Nous n’avons pas pris les exemples les plus bas, pour ne pas nous faire taxer de « populisme » … Nous avons pris des exemples d’employés moyens, qui gagnent correctement leur vie. Ce sur quoi nous voudrions attirer l’attention, c’est que si les chiffres bruts paraissent très élevés, dans la réalité, après les déductions normales et une fois toutes les charges payées, il ne reste pas lourd. Pas de quoi faire des folies! Parce que le coût de la vie a énormément augmenté ces dernières années, surtout à cause des loyers et des primes de caisse maladie, cette «inflation cachée». Dans ces conditions, comment faire des économies ? Plus grave: comment ne pas s’endetter ?

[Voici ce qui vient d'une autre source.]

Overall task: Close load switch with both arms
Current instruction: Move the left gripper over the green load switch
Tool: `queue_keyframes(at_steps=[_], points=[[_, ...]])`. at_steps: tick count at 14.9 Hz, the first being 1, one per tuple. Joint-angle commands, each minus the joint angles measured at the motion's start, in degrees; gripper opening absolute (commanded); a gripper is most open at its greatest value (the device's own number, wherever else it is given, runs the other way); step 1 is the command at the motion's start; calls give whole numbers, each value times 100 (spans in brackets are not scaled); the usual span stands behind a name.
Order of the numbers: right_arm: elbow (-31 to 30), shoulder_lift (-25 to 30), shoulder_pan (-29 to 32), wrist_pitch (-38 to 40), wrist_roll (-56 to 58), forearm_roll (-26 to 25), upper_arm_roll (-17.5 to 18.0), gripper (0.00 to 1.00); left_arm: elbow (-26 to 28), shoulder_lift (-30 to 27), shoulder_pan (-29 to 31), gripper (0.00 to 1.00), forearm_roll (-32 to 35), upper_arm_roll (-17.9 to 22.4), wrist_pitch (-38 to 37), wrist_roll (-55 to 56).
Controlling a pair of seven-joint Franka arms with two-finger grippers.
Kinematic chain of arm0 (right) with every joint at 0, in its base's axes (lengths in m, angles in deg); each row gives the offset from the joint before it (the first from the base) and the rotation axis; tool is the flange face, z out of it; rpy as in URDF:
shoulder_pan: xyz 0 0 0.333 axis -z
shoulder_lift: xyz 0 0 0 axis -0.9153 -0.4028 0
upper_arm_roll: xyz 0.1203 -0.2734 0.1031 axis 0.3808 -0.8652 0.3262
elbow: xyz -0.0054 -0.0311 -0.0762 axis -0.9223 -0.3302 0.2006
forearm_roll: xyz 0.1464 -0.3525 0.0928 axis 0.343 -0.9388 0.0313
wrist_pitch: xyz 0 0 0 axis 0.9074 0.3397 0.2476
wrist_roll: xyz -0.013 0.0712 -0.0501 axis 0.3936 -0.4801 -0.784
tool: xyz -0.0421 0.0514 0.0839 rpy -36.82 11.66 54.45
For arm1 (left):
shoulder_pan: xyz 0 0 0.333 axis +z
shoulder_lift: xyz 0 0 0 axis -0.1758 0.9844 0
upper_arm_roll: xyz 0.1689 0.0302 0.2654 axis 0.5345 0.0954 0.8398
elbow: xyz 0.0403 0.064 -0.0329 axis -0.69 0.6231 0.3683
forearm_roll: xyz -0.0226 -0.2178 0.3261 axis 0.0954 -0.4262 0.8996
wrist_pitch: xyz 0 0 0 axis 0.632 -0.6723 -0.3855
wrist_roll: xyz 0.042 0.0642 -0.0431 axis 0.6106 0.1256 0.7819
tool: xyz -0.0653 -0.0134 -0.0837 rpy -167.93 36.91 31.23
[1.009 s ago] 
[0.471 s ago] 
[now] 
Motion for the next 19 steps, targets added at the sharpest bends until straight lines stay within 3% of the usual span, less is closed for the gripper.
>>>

Au Conseil, la majorité des élus (mais pas tous, c’est vrai) provient de la classe moyenne supérieure, et touche des salaires de cadres. Beaucoup de gens, ici, croient très sincèrement défendre l’intérêt général. Or ils défendent, en fait, l’intérêt de leur couche sociale, parce qu’ils y vivent et que c’est leur horizon social pratique … Bref, les conditions de vie de la plupart des Conseillers communaux (et j’en fais partie) n’ont rien à voir avec celles de plus de 50% du personnel communal. Je ne dis pas que c’est mal, je dis que cela entraîne une vision limitée des réalités sociales … et que ça influence, tout normalement, les positions politiques.
Voilà pourquoi nous défendrons par tous les moyens possibles la réinstauration des employés de la Commune dans leur collocation d’origine - ce que M. le syndic appelle « la défense des acquis ». Mais n’oublions pas qui tient le couteau et qui découpe le gâteau: ce ne sont pas des acquis, preuve en est qu’il faut se battre pour récupérer ce qui fut considéré, avant les pressions généralisées pour faire baisser le coût du travail (dont le chômage fait partie), comme une juste rétribution du travail fourni.
Voilà pourquoi aussi, nous espérons que tous ceux qui ont à cœur de défendre vraiment les intérêts de la majorité, et pas seulement de quelques-uns, soutiendront cet amendement.